The two board level business problems with AI (here’s how to fix them)
AI is a long way off and yet it’s already right here and will affect every one of the business processes we understand to be key to all of our businesses. I attended a conference in New York last week (watch my daily summaries on YouTube) which had a heavy AI focus for a marketing centric conference which tells you a lot about where things are going in marketing.
My key business takeaways were:
1. the business R&D for AI is already underway.
2. Significant gains will be available to businesses at the front of the curve over the next 36 months.
3. Get started now by trying some AI.
There are plenty of articles out there that go deep on the technicalities of AI. I’m not going to do that.
I’m assuming that you’re reading this as a business owner or at least primarily commercial minded so care about commercial applications right now. The first board level business problem with AI
BOARD PROBLEM 1: AI is difficult to understand
Think about AI in terms of three levels of complexity.
Simple
Complicated
Complex
Alan Berkson said ‘Bots are starting to do complicated but complex is the domain of humans.’
One Simple Gain
Still, think about the complicated business processes that employees in your business are tasked with right now. For example, booking a meeting. That role may be a 40–60k executive administration role where meeting bookings takes about 40% of the time. You can now replace that with AI for under $100 per month and free up the admin role for higher value activities.

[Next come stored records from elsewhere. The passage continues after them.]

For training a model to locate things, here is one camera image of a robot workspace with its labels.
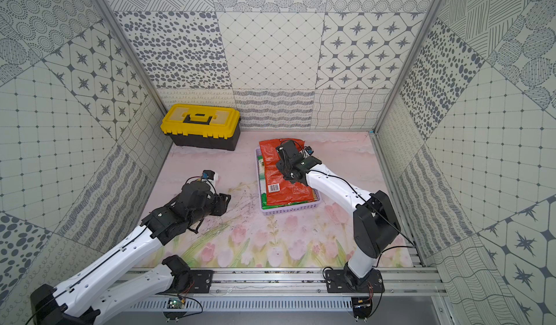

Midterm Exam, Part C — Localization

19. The red chips bag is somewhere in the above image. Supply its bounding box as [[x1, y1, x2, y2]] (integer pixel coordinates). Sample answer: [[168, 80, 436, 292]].
[[259, 139, 316, 208]]

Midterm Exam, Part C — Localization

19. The green Chuba cassava chips bag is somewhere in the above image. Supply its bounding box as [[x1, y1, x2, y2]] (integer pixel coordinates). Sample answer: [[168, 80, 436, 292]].
[[256, 155, 318, 214]]

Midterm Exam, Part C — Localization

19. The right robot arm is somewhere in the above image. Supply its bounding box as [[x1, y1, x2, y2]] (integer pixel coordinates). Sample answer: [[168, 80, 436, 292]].
[[276, 140, 401, 288]]

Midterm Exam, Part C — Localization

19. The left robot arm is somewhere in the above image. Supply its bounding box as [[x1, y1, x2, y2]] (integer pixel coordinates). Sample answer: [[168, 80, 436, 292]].
[[27, 170, 231, 324]]

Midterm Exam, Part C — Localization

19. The lilac plastic basket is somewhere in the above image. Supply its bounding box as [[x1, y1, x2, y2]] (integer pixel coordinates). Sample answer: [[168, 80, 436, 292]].
[[255, 148, 322, 216]]

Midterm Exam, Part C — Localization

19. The yellow black toolbox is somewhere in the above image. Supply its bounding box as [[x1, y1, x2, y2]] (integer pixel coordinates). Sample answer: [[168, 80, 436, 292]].
[[161, 103, 240, 151]]

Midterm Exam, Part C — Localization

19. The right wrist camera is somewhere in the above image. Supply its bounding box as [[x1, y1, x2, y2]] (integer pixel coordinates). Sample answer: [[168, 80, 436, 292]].
[[304, 146, 314, 156]]

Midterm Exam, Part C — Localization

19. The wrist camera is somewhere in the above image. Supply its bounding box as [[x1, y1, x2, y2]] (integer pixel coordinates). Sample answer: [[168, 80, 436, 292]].
[[304, 146, 314, 156], [201, 170, 218, 186]]

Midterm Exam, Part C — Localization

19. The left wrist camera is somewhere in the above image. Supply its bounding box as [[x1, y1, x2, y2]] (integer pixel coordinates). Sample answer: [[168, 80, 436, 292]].
[[201, 170, 218, 186]]

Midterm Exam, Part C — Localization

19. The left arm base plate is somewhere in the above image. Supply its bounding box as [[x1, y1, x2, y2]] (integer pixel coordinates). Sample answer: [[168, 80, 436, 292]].
[[165, 269, 214, 295]]

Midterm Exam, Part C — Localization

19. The aluminium mounting rail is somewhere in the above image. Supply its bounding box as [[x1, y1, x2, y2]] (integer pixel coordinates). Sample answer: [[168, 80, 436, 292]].
[[112, 267, 448, 297]]

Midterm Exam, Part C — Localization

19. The white slotted cable duct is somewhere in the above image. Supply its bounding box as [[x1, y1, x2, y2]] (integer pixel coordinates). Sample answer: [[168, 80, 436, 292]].
[[128, 295, 352, 312]]

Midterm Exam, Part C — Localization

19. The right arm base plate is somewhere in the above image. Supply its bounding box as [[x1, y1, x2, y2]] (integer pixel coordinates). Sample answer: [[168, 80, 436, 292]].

Watch my favourite 2 minutes of clips from Dennis talking about this at Social Media Week.
BOARD PROBLEM 2: AI is costly to invest in
I’ve ‘employed’ Amy to help book the final 20 interviews of the 100 CEO Interview Project. I copy her in on email threads once we’ve agreed to do the interview, knowing that Amy will take over and determine the time, length of meeting, space between meetings and juggle meeting locations that the interviewee requests. Amy took 3 years to ‘program’ and took me 2 minutes to ‘train’. Once you’ve tried it, you’ll develop a better lens for approaching business processes unique to your company or your industry.
That’s where to start.
What does this all mean?
It depends on your ‘collar colour’.
We have nothing to fear from AI, in fact it will free us all up from some of the mundane and repetitive specialists tasks we now believe is valuable work in both the blue collar and white collar workforce.
This is because the ‘blank collar’ AI worker can be leveraged by you do increase your own productivity. As an individual, you’ll be able to produce 32 hours of work effort in just 8 hours a day. As a business owner with a substantial workforce, there are significant gains coming through teaching machines the simple and increasingly complicated tasks, then redeploying your highest value human assets to only the most complex of tasks.
That’s fine for the US
…but when will it come to New Zealand?
I asked this very question to Craig Hickson, CEO Progressive Meats about how he sees AI and robots in particular playing a part in his workforce of 300+ employees. His answer (Listen from 22 minutes 40 seconds for 5 mins 30 secs.) speaks to the complexities involved in processing a product with many variables while also demonstrating the implementation underway as we speak proving that it’s never too early to get started.